The S&P 500 Value Index is on a tear, setting a record this week. The benchmark is now up 21.1% for the year, topping the 19.6% gain for the S&P 500 Growth Index, which tracks shares of companies trading at a premium and have the potential for faster earnings growth. Those who scrutinize past trading patterns to predict future results are especially encouraged that the value gauge has broken out of the top end of the trading range that it has been stuck in since early 2018. To them, this is a clear bullish signal — and not just for value stocks. “Technicals not only remain positive for the group, but cross-market correlations and relationships with macro data suggest the price action points to an improved outlook for broader risk markets,” the strategists at JPMorgan Chase & Co. wrote in a report Wednesday. To them, what’s really exciting about this move higher is that it’s being led by financials, the largest sector weighting in the value index. On a fundamental basis, higher share prices for banks, brokers, insurers and similar companies is a good sign that investors are betting the economy may be able to avoid a recession that many economist forecast may hit next year.

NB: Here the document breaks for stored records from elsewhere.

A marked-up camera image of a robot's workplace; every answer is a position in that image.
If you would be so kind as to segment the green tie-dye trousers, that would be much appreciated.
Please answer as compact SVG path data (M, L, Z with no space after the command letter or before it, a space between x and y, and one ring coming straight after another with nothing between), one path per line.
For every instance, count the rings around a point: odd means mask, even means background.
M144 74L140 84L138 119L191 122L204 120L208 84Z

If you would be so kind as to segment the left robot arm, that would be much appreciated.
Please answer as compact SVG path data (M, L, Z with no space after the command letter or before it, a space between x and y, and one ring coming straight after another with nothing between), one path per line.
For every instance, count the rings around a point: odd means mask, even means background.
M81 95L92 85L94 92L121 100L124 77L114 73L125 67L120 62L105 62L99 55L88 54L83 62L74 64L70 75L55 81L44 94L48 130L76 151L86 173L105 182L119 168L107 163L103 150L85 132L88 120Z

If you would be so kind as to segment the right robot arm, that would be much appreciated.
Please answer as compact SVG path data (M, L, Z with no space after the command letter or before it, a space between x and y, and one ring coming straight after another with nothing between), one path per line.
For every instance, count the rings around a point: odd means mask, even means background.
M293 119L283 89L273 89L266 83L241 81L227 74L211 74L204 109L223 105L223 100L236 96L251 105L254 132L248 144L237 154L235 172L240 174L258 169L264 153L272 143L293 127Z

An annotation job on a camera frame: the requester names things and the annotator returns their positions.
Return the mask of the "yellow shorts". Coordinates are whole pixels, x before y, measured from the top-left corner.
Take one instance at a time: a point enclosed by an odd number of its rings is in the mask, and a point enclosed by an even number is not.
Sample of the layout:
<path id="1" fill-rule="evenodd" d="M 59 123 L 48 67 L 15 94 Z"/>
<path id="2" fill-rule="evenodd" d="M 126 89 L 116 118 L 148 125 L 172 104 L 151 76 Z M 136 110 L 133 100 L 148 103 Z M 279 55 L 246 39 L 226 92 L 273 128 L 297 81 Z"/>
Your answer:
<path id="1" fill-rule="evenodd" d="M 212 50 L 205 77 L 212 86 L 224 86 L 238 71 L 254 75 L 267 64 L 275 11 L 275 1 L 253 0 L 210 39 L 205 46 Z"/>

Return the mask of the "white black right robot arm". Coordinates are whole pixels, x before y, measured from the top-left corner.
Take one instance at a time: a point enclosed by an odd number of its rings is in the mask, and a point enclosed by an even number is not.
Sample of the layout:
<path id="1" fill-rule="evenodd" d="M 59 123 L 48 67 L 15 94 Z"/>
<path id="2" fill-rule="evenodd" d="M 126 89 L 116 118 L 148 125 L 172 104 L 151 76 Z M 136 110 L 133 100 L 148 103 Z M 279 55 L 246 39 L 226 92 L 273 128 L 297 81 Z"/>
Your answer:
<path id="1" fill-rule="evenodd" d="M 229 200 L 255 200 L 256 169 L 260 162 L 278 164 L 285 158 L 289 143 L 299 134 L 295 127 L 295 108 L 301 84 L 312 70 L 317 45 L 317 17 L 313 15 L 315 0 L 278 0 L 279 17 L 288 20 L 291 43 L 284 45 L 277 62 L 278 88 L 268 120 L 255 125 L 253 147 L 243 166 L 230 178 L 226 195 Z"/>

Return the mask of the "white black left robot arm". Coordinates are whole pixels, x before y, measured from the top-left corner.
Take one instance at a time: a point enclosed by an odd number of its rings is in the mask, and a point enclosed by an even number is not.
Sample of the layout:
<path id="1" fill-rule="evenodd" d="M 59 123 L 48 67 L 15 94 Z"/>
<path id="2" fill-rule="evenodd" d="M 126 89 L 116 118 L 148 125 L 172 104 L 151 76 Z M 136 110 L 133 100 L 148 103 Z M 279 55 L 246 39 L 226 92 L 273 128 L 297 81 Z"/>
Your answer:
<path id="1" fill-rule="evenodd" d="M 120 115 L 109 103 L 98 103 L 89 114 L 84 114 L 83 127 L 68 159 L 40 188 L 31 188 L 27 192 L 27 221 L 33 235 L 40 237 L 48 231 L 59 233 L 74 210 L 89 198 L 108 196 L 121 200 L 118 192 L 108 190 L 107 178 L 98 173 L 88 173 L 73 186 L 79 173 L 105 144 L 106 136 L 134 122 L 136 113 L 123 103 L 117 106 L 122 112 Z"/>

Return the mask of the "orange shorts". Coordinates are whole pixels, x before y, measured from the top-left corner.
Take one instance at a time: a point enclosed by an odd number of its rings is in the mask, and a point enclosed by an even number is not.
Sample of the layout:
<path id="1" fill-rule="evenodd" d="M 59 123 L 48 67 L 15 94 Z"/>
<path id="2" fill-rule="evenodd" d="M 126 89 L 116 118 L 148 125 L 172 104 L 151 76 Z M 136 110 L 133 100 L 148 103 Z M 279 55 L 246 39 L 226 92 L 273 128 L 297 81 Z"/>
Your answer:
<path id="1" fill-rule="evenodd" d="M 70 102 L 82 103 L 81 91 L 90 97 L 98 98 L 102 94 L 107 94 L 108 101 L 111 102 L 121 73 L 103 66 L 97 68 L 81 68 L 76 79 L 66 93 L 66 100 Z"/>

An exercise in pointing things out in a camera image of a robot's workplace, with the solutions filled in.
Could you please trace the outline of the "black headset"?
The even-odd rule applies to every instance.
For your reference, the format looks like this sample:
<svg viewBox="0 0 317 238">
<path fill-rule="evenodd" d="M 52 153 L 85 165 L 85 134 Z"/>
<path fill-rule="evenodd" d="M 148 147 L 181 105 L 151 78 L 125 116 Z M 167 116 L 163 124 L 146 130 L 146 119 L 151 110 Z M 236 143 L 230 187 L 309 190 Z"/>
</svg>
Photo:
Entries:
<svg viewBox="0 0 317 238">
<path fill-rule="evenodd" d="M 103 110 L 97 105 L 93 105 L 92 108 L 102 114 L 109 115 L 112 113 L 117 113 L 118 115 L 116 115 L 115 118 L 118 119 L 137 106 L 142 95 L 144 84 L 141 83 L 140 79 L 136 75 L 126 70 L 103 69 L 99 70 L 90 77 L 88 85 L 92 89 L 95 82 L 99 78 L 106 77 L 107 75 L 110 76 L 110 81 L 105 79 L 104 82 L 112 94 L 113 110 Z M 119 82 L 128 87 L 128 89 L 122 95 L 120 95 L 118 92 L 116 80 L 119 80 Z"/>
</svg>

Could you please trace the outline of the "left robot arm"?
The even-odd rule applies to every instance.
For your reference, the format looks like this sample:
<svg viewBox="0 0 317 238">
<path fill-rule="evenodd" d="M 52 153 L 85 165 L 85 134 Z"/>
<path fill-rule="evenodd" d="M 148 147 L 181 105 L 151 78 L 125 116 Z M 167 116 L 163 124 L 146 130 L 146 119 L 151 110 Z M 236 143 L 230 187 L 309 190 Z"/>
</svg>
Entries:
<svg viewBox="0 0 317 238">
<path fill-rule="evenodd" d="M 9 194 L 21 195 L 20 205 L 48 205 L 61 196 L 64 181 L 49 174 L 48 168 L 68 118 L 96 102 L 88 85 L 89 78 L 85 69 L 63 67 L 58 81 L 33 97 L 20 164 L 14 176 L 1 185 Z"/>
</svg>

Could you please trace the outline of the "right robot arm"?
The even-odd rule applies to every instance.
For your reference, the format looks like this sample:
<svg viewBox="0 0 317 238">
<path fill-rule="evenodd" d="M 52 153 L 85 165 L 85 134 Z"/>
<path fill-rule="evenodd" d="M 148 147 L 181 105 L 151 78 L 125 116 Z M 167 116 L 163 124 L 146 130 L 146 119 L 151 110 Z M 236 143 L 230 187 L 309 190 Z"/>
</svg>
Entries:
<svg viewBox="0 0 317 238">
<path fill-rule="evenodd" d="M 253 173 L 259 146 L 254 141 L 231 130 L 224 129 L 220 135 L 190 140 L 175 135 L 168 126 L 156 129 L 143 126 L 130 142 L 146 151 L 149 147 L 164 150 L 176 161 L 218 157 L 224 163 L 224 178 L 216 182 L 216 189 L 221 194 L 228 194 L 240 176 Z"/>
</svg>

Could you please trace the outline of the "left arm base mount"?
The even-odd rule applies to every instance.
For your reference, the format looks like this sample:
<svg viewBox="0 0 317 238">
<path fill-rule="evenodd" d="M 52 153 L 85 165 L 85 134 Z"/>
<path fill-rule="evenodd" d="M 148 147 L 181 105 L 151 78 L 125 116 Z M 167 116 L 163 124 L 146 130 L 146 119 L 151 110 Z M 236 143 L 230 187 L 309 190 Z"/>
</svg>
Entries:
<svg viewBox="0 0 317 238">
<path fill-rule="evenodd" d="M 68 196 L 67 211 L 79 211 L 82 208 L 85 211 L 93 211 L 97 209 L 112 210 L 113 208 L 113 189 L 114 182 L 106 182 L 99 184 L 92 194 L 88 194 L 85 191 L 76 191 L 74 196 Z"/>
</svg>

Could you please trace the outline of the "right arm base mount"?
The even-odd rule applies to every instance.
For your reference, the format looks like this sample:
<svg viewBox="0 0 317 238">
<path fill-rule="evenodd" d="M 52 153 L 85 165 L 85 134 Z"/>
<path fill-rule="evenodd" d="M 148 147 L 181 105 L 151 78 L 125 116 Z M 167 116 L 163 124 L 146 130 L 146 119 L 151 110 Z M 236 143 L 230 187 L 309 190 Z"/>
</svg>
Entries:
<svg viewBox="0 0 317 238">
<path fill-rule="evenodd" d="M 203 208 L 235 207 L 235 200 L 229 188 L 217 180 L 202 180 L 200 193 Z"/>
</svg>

That’s the view of the optimists. The pessimists would say it only makes sense to shift into value shares with a recession looming because the earnings of those companies would be less likely to suffer. The strategists at Cantor Fitzgerald noted this week that in recent years the shift from growth to value has tended to precede weakness in the S&P 500 Index, like what happened at the end of 2018 and earlier that year.

BOND TRADERS SHUN OBVIOUS HEDGESome Federal Reserve officials are still forecasting higher interest rates in the next 24 months, according to the central bank’s latest “dot plot” of projections released on Sept. 18. Even so, the bond market isn’t worried, judging by demand at the Treasury Department’s monthly auction Wednesday of $20 billion in two-year notes with rates that float higher or lower with benchmarks. Investors bid for just 2.58 times the amount of securities offered, the lowest so-called bid-to-cover ratio since the government began offering the notes in January 2014. The Fed meets next week to set rates, and the market is expecting policy makers to cut their target for overnight loans between banks for the third time since July to a range of 1.50% to 1.75%. And it’s not as if they have been overly dovish of late. Positive comments from the U.S. and China on their trade talks and progress on the U.K.’s efforts to leave the European Union have alleviated some pressure on the global economy. If Fed Chairman Jerome Powell attempts to frame any rate cut next week “as the final act of accommodation before rates go back on hold, there could be limited room” for bonds to rally, the top-ranked rates strategists at BMO Capital Markets wrote in a research note Wednesday.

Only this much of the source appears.